> [Assigned task]:
In the material below, find the line that contains "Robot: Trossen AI" and the line that contains "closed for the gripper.", then write out exactly those two lines and everything between them.

> [Data for processing]:
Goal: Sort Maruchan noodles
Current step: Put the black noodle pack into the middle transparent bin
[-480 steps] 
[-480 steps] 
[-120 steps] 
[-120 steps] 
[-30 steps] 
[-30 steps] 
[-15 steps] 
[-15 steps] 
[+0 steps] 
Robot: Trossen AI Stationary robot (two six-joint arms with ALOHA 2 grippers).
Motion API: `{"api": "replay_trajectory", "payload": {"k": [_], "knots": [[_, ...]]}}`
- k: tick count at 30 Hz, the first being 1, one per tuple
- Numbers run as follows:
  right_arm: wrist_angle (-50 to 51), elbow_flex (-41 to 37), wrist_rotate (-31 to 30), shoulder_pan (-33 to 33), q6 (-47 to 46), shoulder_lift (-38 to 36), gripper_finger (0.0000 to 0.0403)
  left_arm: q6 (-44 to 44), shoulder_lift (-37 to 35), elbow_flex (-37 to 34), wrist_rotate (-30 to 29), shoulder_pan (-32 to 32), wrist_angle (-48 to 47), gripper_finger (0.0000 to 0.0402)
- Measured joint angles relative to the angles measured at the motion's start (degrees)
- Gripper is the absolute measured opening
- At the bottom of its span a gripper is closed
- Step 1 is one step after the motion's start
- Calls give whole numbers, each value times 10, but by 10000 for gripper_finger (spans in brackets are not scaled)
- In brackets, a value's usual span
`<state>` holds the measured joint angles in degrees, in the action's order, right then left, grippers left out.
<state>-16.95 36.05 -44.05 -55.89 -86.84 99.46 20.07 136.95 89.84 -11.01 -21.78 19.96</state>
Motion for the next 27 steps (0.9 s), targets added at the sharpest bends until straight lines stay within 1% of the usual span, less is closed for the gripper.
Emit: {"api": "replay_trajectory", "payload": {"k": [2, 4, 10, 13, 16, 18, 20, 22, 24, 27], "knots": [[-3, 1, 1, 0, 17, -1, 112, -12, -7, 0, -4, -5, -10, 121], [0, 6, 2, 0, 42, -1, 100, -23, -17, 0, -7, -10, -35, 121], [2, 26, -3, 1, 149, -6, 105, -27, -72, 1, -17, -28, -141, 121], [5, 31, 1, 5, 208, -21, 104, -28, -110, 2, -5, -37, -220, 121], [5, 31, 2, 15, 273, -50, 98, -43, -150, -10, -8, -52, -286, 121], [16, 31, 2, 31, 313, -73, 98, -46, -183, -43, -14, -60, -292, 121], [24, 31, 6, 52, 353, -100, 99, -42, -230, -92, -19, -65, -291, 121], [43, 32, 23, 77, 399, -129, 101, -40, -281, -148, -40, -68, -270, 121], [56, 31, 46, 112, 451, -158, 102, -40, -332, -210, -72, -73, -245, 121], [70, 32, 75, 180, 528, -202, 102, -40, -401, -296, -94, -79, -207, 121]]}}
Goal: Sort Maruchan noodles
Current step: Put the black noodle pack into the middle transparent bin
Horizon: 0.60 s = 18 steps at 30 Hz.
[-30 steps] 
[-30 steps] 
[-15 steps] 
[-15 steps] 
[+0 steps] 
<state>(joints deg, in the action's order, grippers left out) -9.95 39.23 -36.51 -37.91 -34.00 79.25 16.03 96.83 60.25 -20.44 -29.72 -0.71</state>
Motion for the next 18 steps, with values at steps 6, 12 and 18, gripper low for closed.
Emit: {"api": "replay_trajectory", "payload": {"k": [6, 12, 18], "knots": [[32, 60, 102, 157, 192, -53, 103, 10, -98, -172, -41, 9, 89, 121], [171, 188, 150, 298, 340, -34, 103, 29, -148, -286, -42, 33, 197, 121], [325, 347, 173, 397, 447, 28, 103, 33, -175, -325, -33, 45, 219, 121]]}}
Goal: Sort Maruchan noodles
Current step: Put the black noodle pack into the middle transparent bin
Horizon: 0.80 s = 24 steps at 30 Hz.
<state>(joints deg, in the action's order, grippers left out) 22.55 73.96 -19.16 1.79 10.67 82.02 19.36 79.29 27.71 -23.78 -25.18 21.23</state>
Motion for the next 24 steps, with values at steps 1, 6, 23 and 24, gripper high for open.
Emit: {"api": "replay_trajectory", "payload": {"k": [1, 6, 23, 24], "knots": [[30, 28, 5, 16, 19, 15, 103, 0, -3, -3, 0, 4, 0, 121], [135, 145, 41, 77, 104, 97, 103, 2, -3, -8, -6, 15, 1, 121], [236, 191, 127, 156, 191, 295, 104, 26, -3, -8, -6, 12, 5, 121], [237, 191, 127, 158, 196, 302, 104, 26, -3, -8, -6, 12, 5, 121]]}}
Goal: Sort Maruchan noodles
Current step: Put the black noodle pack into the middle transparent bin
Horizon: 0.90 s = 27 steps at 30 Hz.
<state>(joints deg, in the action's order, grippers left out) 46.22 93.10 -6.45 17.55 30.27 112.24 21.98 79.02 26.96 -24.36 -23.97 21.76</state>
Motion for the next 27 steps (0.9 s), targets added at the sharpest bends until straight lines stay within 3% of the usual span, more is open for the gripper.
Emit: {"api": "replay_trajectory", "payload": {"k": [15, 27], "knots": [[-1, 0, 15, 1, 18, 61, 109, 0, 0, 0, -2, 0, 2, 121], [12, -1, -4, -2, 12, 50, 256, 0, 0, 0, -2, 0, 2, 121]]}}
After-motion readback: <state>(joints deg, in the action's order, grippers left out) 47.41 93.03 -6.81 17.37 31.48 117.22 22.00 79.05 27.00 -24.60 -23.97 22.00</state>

> [Exercise output]:
Robot: Trossen AI Stationary robot (two six-joint arms with ALOHA 2 grippers).
Motion API: `{"api": "replay_trajectory", "payload": {"k": [_], "knots": [[_, ...]]}}`
- k: tick count at 30 Hz, the first being 1, one per tuple
- Numbers run as follows:
  right_arm: wrist_angle (-50 to 51), elbow_flex (-41 to 37), wrist_rotate (-31 to 30), shoulder_pan (-33 to 33), q6 (-47 to 46), shoulder_lift (-38 to 36), gripper_finger (0.0000 to 0.0403)
  left_arm: q6 (-44 to 44), shoulder_lift (-37 to 35), elbow_flex (-37 to 34), wrist_rotate (-30 to 29), shoulder_pan (-32 to 32), wrist_angle (-48 to 47), gripper_finger (0.0000 to 0.0402)
- Measured joint angles relative to the angles measured at the motion's start (degrees)
- Gripper is the absolute measured opening
- At the bottom of its span a gripper is closed
- Step 1 is one step after the motion's start
- Calls give whole numbers, each value times 10, but by 10000 for gripper_finger (spans in brackets are not scaled)
- In brackets, a value's usual span
`<state>` holds the measured joint angles in degrees, in the action's order, right then left, grippers left out.
<state>-16.95 36.05 -44.05 -55.89 -86.84 99.46 20.07 136.95 89.84 -11.01 -21.78 19.96</state>
Motion for the next 27 steps (0.9 s), targets added at the sharpest bends until straight lines stay within 1% of the usual span, less is closed for the gripper.

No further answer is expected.